▶ **PROBLEM TO SOLVE**
If a line in the material below has the string "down", copy it out.

▶ **INPUT DATA**

☆ ☆ ☆ ☆ ☆

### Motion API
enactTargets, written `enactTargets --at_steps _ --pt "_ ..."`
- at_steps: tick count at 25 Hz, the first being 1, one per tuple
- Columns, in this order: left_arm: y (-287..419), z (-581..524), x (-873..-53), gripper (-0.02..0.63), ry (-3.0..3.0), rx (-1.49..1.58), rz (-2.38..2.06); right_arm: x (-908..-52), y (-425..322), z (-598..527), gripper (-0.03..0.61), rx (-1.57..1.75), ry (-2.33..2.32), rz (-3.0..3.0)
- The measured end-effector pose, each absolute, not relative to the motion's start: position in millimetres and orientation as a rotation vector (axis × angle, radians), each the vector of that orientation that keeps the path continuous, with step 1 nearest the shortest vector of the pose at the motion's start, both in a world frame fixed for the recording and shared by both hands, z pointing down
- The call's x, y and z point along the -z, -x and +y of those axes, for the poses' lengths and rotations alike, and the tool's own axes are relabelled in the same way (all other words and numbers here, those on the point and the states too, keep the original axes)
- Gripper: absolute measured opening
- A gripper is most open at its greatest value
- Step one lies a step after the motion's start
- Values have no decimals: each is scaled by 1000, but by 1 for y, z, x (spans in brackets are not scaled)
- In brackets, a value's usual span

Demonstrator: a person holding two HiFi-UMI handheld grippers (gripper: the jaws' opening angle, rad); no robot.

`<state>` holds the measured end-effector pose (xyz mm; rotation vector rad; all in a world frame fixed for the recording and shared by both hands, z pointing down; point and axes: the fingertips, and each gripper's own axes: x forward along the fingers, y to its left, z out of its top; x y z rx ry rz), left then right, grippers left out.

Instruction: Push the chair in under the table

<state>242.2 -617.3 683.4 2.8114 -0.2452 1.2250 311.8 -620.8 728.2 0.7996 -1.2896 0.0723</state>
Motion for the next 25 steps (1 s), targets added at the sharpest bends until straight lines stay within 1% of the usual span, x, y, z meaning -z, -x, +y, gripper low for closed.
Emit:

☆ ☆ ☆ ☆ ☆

▶ **RESULT**
- The measured end-effector pose, each absolute, not relative to the motion's start: position in millimetres and orientation as a rotation vector (axis × angle, radians), each the vector of that orientation that keeps the path continuous, with step 1 nearest the shortest vector of the pose at the motion's start, both in a world frame fixed for the recording and shared by both hands, z pointing down
`<state>` holds the measured end-effector pose (xyz mm; rotation vector rad; all in a world frame fixed for the recording and shared by both hands, z pointing down; point and axes: the fingertips, and each gripper's own axes: x forward along the fingers, y to its left, z out of its top; x y z rx ry rz), left then right, grippers left out.

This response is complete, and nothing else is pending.